Anotaba goles de chilena y los ponía dentro del marco exactamente en el lugar donde yo quería, pero nunca pude anotar un gol cuando mi papá me fue a ver jugar, porque yo no era niño, porque en mi condición de niña nunca fui buena para él, porque debí jugar baloncesto que es para mujeres y no andar pateando pelotas como los patojos. Porque debí casarme y tener hijos. Porque soy desbocada.
Un día emigré y casualmente fue el día de su cumpleaños. Cuando me avisaron la fecha pensé en que era el cumpleaños de mi papá pero no hice nada por cambiarla. Se fue a trabajar un día antes y no estuvo el día que emigré. La vida tiene sus recovecos. No lo hice adrede pero tampoco nada por evitarlo. Los instantes familiares más dulces son los que tuve al lado de mi padre los primeros años de mi vida.
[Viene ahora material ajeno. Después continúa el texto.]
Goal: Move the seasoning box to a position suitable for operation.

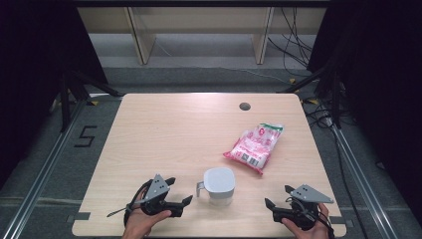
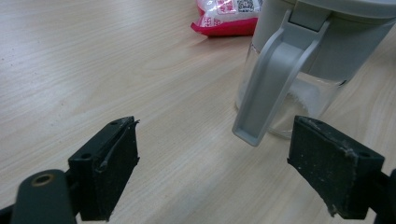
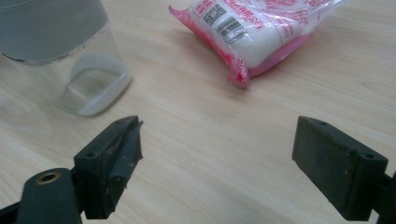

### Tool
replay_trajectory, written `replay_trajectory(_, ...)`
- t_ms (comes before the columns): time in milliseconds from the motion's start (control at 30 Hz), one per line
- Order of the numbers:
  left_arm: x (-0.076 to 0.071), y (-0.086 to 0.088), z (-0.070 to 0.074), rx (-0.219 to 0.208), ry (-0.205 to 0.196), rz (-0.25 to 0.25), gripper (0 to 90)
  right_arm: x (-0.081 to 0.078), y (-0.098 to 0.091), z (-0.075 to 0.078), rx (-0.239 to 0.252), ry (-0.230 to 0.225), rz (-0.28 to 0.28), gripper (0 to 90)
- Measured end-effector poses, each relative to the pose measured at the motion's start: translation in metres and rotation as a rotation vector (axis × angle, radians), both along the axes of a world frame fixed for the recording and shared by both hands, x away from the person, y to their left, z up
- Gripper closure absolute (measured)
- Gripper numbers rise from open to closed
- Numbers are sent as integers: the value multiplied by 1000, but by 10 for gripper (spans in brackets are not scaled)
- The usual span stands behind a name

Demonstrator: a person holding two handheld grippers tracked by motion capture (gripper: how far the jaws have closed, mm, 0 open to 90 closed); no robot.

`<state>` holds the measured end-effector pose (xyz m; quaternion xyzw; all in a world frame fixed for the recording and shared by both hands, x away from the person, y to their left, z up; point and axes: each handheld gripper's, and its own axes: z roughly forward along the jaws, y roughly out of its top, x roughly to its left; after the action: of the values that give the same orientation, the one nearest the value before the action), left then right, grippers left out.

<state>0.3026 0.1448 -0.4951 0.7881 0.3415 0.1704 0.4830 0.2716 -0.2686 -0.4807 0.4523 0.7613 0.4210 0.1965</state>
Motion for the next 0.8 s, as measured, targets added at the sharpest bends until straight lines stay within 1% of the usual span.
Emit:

Tengo mis formas de estar en comunicación con él, no me depilo las cejas porque son idénticas a las suyas y me fascinan. Tengo tanto de él, su sonrisa, la forma de mis labios, mis piernas rollizas, mi fascinación por los deportes, mi amor por la poesía viene de su vena. Camino y me paro como él. Soy lunática como él. En mi armario, en mi nido rentado, tengo una camisa a cuadros que mi hermana me compró, siempre que la veo retorno en el tiempo y siento de nuevo el olor de la piel de mi Tatoj.
Pero soy niña y ése siempre será el abismo que nos separe.
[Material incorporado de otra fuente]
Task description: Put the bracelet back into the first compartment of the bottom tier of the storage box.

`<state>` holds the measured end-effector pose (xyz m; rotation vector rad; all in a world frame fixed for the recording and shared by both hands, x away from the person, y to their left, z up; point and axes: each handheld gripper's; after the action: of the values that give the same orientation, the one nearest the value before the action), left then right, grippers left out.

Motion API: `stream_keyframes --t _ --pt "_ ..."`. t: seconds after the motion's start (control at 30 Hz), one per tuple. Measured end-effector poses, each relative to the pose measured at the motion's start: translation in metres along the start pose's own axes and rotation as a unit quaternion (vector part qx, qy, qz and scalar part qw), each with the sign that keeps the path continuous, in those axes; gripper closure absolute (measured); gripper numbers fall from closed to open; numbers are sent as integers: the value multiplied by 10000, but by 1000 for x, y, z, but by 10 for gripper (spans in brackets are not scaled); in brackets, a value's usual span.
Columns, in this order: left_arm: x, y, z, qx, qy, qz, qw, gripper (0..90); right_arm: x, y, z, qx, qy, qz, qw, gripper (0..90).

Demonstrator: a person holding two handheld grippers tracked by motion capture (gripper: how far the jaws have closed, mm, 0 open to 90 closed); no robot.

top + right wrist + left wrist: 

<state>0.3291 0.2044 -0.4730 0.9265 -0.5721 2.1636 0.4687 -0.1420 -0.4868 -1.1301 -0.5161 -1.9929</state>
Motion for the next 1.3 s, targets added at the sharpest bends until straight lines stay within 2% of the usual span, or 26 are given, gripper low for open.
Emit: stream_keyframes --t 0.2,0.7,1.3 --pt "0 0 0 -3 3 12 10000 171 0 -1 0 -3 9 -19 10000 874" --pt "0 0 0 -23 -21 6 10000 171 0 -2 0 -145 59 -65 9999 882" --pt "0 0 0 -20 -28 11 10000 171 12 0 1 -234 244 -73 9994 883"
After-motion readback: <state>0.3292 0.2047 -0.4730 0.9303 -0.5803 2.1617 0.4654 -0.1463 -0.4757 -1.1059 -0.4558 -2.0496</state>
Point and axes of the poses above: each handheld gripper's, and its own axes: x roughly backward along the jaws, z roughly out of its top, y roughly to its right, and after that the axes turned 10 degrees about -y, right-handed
Con la escritura he podido llorar y he comprendido que los niños también pueden llorar. Que las niñas también juegan fútbol, y trompo y cincos y boxean y se sientan de piernas abiertas y dicen palabrotas. Que no hay nada de malo y que fui criada bajo las normativas estereotipadas, como la mayoría, desgraciadamente.
Pero por decisión propia vivo en el limbo sui generis de luna y sol donde no tiene cabida el género y soy plena en esa bruma.
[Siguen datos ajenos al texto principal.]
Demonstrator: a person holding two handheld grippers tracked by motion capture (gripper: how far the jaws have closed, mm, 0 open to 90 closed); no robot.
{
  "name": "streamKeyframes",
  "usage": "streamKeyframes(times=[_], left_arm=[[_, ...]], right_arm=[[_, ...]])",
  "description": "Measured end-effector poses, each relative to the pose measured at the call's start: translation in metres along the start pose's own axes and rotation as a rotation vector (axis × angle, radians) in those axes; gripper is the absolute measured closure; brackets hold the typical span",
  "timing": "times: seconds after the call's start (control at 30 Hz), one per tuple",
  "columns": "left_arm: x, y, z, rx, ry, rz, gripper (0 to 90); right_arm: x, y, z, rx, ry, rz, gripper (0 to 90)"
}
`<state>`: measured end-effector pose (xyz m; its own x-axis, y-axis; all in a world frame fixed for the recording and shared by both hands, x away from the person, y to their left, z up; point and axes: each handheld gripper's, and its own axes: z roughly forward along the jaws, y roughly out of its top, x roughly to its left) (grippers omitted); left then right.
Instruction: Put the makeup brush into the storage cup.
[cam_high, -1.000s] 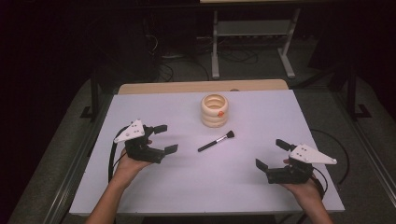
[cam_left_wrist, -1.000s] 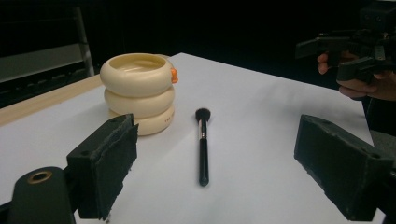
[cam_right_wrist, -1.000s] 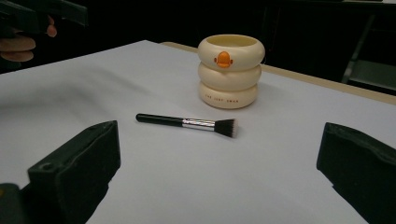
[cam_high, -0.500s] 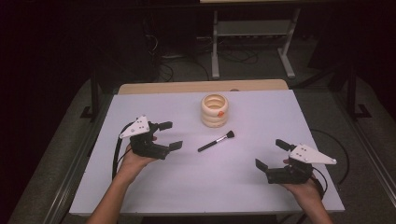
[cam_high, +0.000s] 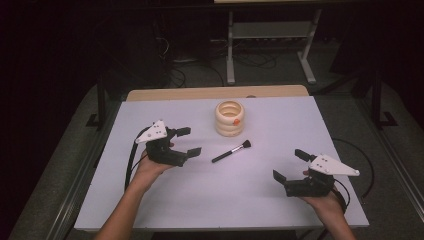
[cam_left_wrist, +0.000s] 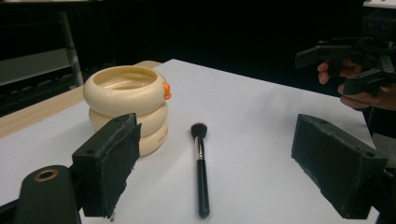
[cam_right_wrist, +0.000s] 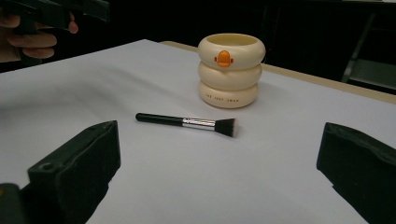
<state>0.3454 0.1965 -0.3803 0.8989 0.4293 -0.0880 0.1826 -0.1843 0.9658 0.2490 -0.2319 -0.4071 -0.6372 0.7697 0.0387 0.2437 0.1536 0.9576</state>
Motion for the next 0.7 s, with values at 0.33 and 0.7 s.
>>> streamKeyframes(times=[0.33, 0.7], left_arm=[[0.004, 0.003, 0.011, -0.001, -0.006, 0.003, 14.7], [0.004, 0.005, 0.024, -0.003, -0.04, 0.006, 18.3]], right_arm=[[0.0, 0.0, 0.0, 0.0, -0.003, 0.004, 0.0], [0.0, -0.001, 0.001, 0.007, 0.0, 0.009, 0.0]])
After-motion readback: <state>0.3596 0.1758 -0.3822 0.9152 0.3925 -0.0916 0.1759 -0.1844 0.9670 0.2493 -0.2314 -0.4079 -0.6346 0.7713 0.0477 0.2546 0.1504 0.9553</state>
¿Qué le agradezco a mi padre? La disciplina y el amor al monte, al deporte y a la poesía. Y especialmente haberme heredado este color de piel milenario tan hermoso y tan discriminado.
En cuanto a mi emigración el día del cumpleaños de mi padre, pienso que tal vez si cuando estuve presente fui invisible para él, ahora en la ausencia por lo menos me recuerde el día de su cumpleaños y sepa que existo. Aún duele.
Aunque es mi papá no puedo dejar de verlo como el crío que llegó niño a la La Pangola y se hizo hombre cortando algodón  y manejando el tractor amarillo mientras sus sueños se largaban lejos de sus posibilidades, decidir emigrar a la capital para que sus hijas tuvieran un futuro distinto. Y ése es el sentimiento que me hace respetarlo como ser humano.
Para El Guayón, en el día de su cumpleaños, con este amor lunático y diáfano. El Prieto.
 
Ilka Oliva Corado.
Octubre 27 de 2014.
Estados Unidos.

8 comentarios

  1. Hermoso relato, querida Ilka. Me ha hecho recordar mi unidad con mi queridísimo padre que perdura aunque no estemos cerca.

  2. Y hace semanas que te lo quiero decir y no lo hago por miedo a que pudiera parecer agorero, pero si no lo hago me queda adentro y es peor: Estoy viendo venir una segunda parte de tu primer libro, y fíjate bien que digo segunda parte y no digo otro libro. Bueno, ya veremos. Aquella entrada del baile comunitario con las estrechas que parecen pelanduscas y los putones que parecen virgencitas del amor hermoso fue para enmarcarla.
    Saludos.

  3. QUE TERNURA! ME ENCANTA TU NARRATIVA Y TU PERCEPCION!